__What is required__
If a line in the data holds the string "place", list it.

__Information provided__
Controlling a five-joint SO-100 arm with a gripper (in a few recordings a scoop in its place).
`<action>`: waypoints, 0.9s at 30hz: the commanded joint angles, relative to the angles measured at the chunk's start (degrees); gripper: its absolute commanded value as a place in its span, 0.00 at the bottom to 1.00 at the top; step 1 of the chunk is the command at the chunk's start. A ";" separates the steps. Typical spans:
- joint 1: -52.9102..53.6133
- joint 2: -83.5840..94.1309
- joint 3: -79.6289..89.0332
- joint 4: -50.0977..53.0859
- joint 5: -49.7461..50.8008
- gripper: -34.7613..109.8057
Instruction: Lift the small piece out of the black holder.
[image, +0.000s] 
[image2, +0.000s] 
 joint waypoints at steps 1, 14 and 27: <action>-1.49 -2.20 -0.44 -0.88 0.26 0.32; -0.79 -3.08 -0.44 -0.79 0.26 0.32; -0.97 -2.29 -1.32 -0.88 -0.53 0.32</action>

__Written solution__
Controlling a five-joint SO-100 arm with a gripper (in a few recordings a scoop in its place).
`<action>`: waypoints, 0.9s at 30hz: the commanded joint angles, relative to the angles measured at the chunk's start (degrees); gripper: its absolute commanded value as a place in its span, 0.00 at the bottom to 1.00 at the top; step 1 of the chunk is the command at the chunk's start. A ";" separates the steps. Typical spans:

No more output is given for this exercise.